Per Alfonso Luzzi, presidente del Movimento cristiano lavoratori, invece, non esiste un rapporto diretto tra cittadinanza e lavoratori stranieri. «Per il mercato del lavoro, costituisce un aspetto molto dibattuto quello relativo ai vantaggi che il cittadino italiano potrebbe avere rispetto a chi non lo è – precisa Luzzi –. Non crediamo che si possa sostenere in modo automatico che la condizione del cittadino sia privilegiata rispetto agli altri, poiché gli elementi per valutare il tasso di occupazione medio tra cittadini italiani e non sono molteplici e il dato della media del tasso di occupazione nei Paesi Ue, superiore per i cittadini rispetto agli stranieri, è legato a fattori diversi, tra cui il Paese di origine, il tempo di permanenza, il genere, l’età, il livello di istruzione e le competenze anche linguistiche. La differenza occupazionale o salariale, che può manifestarsi è, quindi, dovuta a fattori prevalentemente diversi da quello della cittadinanza e di conseguenza non direttamente legati al periodo di residenza necessario all'ottenimento della cittadinanza medesima. Sicuramente ci sono degli ambiti del mercato del lavoro ove l'essere cittadino italiano ha un valenza decisiva: pensiamo al tema dell'accesso al pubblico impiego, per alcune categorie del quale, il requisito della cittadinanza costituisce condizione essenziale, ma in linea generale la condizione di svantaggio degli stranieri e dei naturalizzati riflette la caratteristica del mercato del lavoro italiano, con una prevalenza di tali gruppi nei settori dove è più presente il lavoro non qualificato. Per Mcl un tema complesso e delicato come la cittadinanza richiede un confronto ampio per tracciare un percorso evolutivo condiviso, attraverso l’ascolto e il confronto con tutti gli attori sociali: la politica, le istituzioni e le organizzazioni sociali del Terzo settore. Che arrivi a una sintesi parlamentare. Chiediamo che il Paese percorra questa strada, senza scorciatoie».

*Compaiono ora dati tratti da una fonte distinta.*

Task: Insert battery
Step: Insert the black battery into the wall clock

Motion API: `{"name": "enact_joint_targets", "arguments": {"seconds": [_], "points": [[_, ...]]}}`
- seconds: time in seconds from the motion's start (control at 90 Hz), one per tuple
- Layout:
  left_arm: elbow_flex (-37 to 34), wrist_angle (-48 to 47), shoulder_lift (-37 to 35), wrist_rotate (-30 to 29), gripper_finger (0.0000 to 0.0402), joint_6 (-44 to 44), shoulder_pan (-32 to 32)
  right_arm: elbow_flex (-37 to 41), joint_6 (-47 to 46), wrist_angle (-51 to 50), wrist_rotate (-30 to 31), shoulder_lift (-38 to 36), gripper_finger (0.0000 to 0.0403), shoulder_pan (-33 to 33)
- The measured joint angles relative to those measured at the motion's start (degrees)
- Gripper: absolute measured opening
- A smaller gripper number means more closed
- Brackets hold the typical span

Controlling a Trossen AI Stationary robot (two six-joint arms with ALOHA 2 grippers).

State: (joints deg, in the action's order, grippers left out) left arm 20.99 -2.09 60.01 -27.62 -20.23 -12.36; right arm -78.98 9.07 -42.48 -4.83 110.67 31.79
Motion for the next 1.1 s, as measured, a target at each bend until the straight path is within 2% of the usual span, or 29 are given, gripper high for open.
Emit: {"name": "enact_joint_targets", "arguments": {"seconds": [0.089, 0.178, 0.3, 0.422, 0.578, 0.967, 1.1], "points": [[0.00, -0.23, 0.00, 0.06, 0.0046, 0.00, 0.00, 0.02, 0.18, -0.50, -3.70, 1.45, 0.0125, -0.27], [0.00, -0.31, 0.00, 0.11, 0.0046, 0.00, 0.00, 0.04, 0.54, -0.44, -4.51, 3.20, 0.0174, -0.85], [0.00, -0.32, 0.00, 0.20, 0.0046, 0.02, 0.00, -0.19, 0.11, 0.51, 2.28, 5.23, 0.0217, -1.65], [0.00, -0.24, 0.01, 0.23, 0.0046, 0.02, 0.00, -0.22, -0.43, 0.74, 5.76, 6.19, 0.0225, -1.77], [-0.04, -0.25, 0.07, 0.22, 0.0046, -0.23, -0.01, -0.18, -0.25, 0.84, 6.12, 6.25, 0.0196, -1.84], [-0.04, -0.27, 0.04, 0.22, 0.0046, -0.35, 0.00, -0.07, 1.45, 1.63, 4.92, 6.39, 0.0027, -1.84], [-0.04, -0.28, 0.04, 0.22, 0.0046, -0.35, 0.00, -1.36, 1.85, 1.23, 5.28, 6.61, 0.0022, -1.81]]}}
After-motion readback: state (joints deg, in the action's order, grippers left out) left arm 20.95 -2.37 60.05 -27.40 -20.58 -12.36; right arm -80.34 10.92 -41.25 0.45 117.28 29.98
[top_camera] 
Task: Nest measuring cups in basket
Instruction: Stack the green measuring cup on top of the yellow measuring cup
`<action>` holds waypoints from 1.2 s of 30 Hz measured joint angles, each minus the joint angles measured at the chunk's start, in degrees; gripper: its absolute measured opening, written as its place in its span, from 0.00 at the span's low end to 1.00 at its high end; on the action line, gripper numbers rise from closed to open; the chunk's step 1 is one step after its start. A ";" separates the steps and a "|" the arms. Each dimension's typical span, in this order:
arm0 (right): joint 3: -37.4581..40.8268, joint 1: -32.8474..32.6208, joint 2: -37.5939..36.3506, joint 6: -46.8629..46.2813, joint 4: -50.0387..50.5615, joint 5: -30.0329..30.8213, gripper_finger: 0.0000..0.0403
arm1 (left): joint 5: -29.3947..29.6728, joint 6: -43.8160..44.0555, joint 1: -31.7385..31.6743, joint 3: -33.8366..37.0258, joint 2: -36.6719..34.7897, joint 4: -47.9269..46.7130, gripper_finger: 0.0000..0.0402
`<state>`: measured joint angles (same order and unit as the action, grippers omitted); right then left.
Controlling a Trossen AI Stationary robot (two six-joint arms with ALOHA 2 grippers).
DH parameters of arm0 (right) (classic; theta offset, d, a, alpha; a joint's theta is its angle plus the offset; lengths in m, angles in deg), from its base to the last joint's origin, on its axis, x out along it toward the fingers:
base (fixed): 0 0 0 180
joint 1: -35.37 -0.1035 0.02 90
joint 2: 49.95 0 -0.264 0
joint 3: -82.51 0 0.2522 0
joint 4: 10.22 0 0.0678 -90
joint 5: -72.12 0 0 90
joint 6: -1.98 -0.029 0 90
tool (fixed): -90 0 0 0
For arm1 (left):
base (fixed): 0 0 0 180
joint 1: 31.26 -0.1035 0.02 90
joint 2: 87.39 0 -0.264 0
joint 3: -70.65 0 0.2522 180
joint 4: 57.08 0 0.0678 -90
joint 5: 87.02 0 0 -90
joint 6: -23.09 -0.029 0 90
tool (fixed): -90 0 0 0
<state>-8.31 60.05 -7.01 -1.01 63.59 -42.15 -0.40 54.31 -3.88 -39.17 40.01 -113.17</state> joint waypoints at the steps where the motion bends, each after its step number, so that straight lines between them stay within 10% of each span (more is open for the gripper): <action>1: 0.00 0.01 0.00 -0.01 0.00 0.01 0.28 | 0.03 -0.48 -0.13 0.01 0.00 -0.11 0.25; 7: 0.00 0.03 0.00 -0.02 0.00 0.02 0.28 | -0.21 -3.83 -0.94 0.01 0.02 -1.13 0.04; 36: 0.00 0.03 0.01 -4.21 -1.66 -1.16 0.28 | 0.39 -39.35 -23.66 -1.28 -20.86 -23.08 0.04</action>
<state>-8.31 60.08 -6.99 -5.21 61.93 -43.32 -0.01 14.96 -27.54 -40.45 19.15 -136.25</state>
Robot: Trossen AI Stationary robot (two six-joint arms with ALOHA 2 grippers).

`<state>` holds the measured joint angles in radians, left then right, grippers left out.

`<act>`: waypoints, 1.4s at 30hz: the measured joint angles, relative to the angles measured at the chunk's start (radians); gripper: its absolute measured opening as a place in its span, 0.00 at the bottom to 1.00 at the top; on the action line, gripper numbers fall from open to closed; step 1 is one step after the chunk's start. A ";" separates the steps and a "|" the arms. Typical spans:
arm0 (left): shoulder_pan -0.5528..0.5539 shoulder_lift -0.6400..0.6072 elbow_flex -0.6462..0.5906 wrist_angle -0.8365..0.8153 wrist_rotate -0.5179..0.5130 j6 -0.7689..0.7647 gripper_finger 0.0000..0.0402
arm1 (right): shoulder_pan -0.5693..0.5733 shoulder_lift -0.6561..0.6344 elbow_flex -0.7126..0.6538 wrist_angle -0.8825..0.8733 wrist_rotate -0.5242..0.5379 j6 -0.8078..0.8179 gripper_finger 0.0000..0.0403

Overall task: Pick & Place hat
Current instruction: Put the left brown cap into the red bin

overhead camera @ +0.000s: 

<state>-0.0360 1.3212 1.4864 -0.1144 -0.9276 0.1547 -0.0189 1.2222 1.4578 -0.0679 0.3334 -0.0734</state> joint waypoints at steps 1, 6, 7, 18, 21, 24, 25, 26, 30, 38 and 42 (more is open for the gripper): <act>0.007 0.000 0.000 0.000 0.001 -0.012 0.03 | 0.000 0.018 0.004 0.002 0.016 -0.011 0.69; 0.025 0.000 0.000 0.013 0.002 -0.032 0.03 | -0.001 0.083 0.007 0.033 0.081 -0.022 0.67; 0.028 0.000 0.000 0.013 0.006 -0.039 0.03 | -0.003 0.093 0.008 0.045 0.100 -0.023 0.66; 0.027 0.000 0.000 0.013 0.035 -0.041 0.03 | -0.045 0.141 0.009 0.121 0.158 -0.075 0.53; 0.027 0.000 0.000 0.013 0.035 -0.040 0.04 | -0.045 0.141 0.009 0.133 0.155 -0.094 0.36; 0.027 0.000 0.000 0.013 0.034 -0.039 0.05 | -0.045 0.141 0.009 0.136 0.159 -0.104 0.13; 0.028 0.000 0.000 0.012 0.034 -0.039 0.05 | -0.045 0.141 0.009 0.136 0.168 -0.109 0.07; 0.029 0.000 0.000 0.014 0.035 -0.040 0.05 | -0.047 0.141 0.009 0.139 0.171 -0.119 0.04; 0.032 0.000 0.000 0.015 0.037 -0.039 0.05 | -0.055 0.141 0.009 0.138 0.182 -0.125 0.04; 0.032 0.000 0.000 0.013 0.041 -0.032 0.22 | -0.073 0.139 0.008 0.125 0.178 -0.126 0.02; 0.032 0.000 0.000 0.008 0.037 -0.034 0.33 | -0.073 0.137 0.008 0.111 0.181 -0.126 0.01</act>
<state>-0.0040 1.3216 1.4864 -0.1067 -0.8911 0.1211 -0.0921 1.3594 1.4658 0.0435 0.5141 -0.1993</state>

Infine Gigi Petteni, presidente di Inas Cisl. «Il potere negoziale è collettivo e risiede nella contrattazione e non in chi spera nelle leggi – sottolinea Petteni –. Ogni giorno lavoriamo in silenzio e ci occupiamo di migliaia di pratiche che riguardano i ricongiungimenti familiari, la formazione nei Paesi di provenienza degli stranieri, il riconoscimento dei titoli di studio. I patronati non dovrebbero schierarsi. La cittadinanza non è un tema da tifosi. Dobbiamo piuttosto servire le persone e trasmettere i problemi che incontrano gli stranieri alle istituzioni e ai responsabili politici. Il primo servizio è l’ascolto. Lavoriamo anche nelle nostre sedi all’estero a sostegno degli italiani. La cittadinanza è integrazione e costruisce coesione. Siamo pazienti costruttori di una società a cui vogliamo dare il nostro contributo. Tutte le questioni legate alla cittadinanza rappresentano elementi forti che possono essere affrontati con la partecipazione attiva».